Christopher Johnson takes once in a lifetime experience
Robert Leitner ‘17

Christopher Johnson, a senior criminal justice major who's minoring in homeland security and sociology, represented Rider University and the United States in the recent inaugural World Cup of College Hockey.

Johnson was one of 22 players chosen for the American Collegiate Hockey Association (ACHA) Select Team that played in the international competition from Dec. 28, 2017, to Jan. 8, 2018. Rider was one of 15 ACHA colleges and universities represented on the team.

“Hockey has always been a part of my life,” Johnson says. “To go to Europe with a new group of guys and represent our school and country is something that I will probably never get to do again.”

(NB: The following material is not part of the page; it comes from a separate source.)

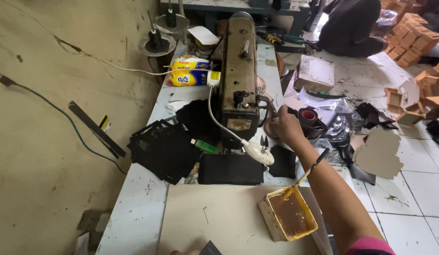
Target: The person applies glue to a rectangular frame using a small roller, then places a black rectangular piece onto the glued area and presses it down. They repeat this process with multiple frames and black pieces, occasionally using scissors to trim the material.
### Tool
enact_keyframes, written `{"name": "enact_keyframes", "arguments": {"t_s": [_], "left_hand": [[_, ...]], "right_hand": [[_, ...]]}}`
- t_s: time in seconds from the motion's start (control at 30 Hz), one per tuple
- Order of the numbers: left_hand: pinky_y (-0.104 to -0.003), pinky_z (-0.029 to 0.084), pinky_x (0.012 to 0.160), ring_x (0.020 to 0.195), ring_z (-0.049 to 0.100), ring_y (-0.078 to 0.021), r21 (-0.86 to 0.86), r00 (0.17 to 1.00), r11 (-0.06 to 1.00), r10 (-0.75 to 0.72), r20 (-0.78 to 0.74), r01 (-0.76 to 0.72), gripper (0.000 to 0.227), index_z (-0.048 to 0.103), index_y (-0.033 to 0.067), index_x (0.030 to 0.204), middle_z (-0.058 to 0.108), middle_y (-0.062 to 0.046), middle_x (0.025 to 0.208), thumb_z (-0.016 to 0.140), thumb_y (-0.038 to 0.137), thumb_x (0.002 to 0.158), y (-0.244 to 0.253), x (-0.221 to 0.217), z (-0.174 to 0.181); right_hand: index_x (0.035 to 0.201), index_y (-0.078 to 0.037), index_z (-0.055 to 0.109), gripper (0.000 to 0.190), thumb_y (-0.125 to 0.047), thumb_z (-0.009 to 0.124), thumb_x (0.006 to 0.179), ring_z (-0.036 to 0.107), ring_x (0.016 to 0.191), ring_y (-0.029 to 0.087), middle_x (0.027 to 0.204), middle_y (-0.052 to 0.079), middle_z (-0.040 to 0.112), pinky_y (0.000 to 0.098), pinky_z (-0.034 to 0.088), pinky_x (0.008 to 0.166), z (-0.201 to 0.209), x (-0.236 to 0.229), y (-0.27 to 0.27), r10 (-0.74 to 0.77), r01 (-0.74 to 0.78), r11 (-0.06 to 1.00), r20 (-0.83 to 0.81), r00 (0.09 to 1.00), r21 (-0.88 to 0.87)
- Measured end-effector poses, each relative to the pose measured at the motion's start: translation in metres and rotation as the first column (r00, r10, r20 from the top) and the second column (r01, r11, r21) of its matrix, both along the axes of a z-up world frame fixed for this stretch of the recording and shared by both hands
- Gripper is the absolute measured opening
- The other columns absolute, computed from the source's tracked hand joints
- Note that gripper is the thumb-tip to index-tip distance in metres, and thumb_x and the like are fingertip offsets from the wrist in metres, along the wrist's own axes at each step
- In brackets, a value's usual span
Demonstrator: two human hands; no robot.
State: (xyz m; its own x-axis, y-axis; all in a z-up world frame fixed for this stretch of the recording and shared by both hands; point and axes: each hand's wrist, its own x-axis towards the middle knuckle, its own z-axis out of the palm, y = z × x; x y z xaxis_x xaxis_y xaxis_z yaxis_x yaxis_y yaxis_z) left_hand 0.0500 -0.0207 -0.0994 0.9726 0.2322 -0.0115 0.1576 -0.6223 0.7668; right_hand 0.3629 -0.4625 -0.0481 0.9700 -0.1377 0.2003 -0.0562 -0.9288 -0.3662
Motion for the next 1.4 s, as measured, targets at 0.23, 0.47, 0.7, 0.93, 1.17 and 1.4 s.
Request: {"name": "enact_keyframes", "arguments": {"t_s": [0.23, 0.47, 0.7, 0.93, 1.17, 1.4], "left_hand": [[-0.035, 0.06, 0.064, 0.063, 0.084, -0.0323, -0.576, 0.954, 0.783, 0.071, -0.291, -0.234, 0.019, 0.067, -0.0009, 0.084, 0.091, -0.031, 0.073, 0.084, -0.008, 0.078, 0.012, -0.04, 0.045], [-0.042, 0.066, 0.064, 0.062, 0.078, -0.0341, -0.417, 0.816, 0.851, 0.023, -0.578, -0.319, 0.042, 0.062, 0.003, 0.119, 0.091, -0.027, 0.088, 0.082, -0.004, 0.083, 0.007, -0.055, 0.105], [-0.04, 0.068, 0.067, 0.066, 0.077, -0.0273, -0.584, 0.895, 0.806, -0.186, -0.406, -0.098, 0.049, 0.049, 0.0091, 0.128, 0.083, -0.024, 0.075, 0.074, 0.005, 0.087, 0.02, -0.07, 0.118], [-0.031, 0.063, 0.063, 0.059, 0.068, -0.0152, -0.213, 0.882, 0.956, -0.272, -0.385, 0.202, 0.063, 0.045, 0.0192, 0.143, 0.065, 0.0, 0.069, 0.073, 0.032, 0.089, 0.031, -0.077, 0.131], [-0.041, 0.057, 0.079, 0.099, 0.069, -0.0229, 0.186, 0.941, 0.923, -0.331, -0.065, 0.338, 0.046, 0.066, 0.0132, 0.127, 0.071, -0.005, 0.109, 0.071, 0.04, 0.09, 0.039, -0.064, 0.109], [-0.044, 0.05, 0.108, 0.132, 0.056, -0.0302, 0.109, 0.8, 0.813, -0.583, 0.146, 0.572, 0.051, 0.059, 0.0048, 0.135, 0.058, -0.014, 0.14, 0.067, 0.034, 0.094, 0.012, -0.039, 0.089]], "right_hand": [[0.121, -0.007, 0.066, 0.044, -0.038, 0.075, 0.091, 0.072, 0.097, 0.041, 0.104, 0.02, 0.076, 0.052, 0.056, 0.081, 0.063, -0.086, -0.023, -0.032, 0.035, 0.999, -0.078, 0.996, 0.035], [0.1, -0.008, 0.072, 0.022, -0.03, 0.072, 0.1, 0.054, 0.068, 0.015, 0.081, 0.004, 0.071, 0.0308, 0.043, 0.064, 0.12, -0.286, -0.019, -0.125, 0.164, 0.966, -0.191, 0.974, 0.2], [0.088, -0.023, 0.067, 0.037, -0.06, 0.065, 0.09, 0.066, 0.088, 0.02, 0.09, -0.006, 0.069, 0.0405, 0.05, 0.073, 0.076, -0.348, 0.039, -0.198, 0.087, 0.969, -0.521, 0.83, -0.231], [0.106, -0.008, 0.065, 0.016, -0.024, 0.061, 0.102, 0.072, 0.082, 0.021, 0.091, 0.005, 0.075, 0.0325, 0.052, 0.078, 0.106, -0.364, 0.024, -0.114, 0.169, 0.979, -0.386, 0.916, 0.112], [0.141, 0.006, 0.055, 0.034, 0.001, 0.061, 0.107, 0.069, 0.096, 0.02, 0.118, 0.017, 0.067, 0.0297, 0.063, 0.094, 0.153, -0.374, 0.04, -0.039, -0.147, 0.698, 0.242, 0.969, 0.701], [0.118, 0.002, 0.059, 0.015, 0.0, 0.061, 0.103, 0.069, 0.095, 0.016, 0.105, 0.014, 0.072, 0.0248, 0.055, 0.087, 0.145, -0.331, 0.066, 0.133, -0.237, 0.723, 0.205, 0.97, 0.649]]}}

Players were chosen for the ACHA Select Team during the ACHA All-Star Challenge, in which Johnson led his team in points. A group of coaches watched the All-Star Challenge and chose which players they were interested in learning more about.

“Once I was notified that I was chosen, I had to submit a whole resume about my college experience and why I thought I should be part of the team,” Johnson says. “They obviously wanted good hockey players, but they also wanted good people to represent the ACHA as well.”

Johnson is currently interning with the U.S. Marshals Fugitive Task Force. In addition to his criminal justice major, he's minoring in homeland security and sociology and considering pursuing a master's degree in homeland security from Rider after graduation. His ultimate aspiration is to join a government agency such as the U.S. Marshals, the FBI or the Department of Homeland Security.

In four years Johnson tallied 138 points for the University's club ice hockey team. These past two years he has served as the team’s assistant captain. When he joined Rider in 2014, Johnson found the ice hockey team offered more than just the opportunity to play his favorite sport.

“Coming to Rider my freshman year and talking to the coach allowed me to meet a few of my teammates beforehand,” Johnson explains. “Playing a sport definitely helps you meet more people. Obviously, you get to meet the team, and right off the bat you have 20-some-odd friends.”

Johnson stayed busy in his spare time by joining the Phi Sigma Tau International Honor Society in Philosophy and the fraternity Tau Kappa Epsilon. He also held positions such as treasurer of the hockey team and activities supervisor for Rider’s Conference Services.

Despite his busy schedule, Johnson found that ice hockey helped him throughout his time as a student.

“Being a student-athlete definitely takes up a lot of time,” Johnson says. “The amount of work we put into hockey is a lot, but it’s still such a fun time. It’s a time to step away from school life and kind of just relax and forget about everything.”

The ACHA Select Team traveled across Europe while matching up against teams from the European University Hockey Association and the Russian Student Hockey League, facing-off against top contenders from Norway, Poland, Slovakia, Hungary and the Czech Republic.

The team's schedule was packed with games and practices, leaving only one day to rest. Johnson and his teammates found themselves growing closer as they balanced their schedules in Europe.

“Aside from hockey, we would be going out before and after games to sightsee and take in what we could,” Johnson says. “Everyone grew closer — you kind of get to know everyone and it turned out to be a lot of fun.”

For Johnson, one of the most memorable parts of the trip was celebrating New Year’s Eve in Kraków, Poland.

“It was all in a little town square with a stage set up in the middle and it was surrounded by stores, restaurants and bars,” Johnson says. “It was a new experience for everybody. We all just kind of stuck together and found our way around. Everyone seemed to have a lot of fun. We had some great laughs.”

The ACHA Select Team won silver in the World Cup of College Hockey, and Johnson still keeps in touch with many of his teammates. Although on the verge of graduating, he still has his eye on the ice.

“I’m 90 percent sure that I’m going to come back and do a fifth year to get my graduate degree in homeland security,” Johnson says. “Obviously, it will benefit my career and resume, and I’m not quite ready to be done playing hockey yet.”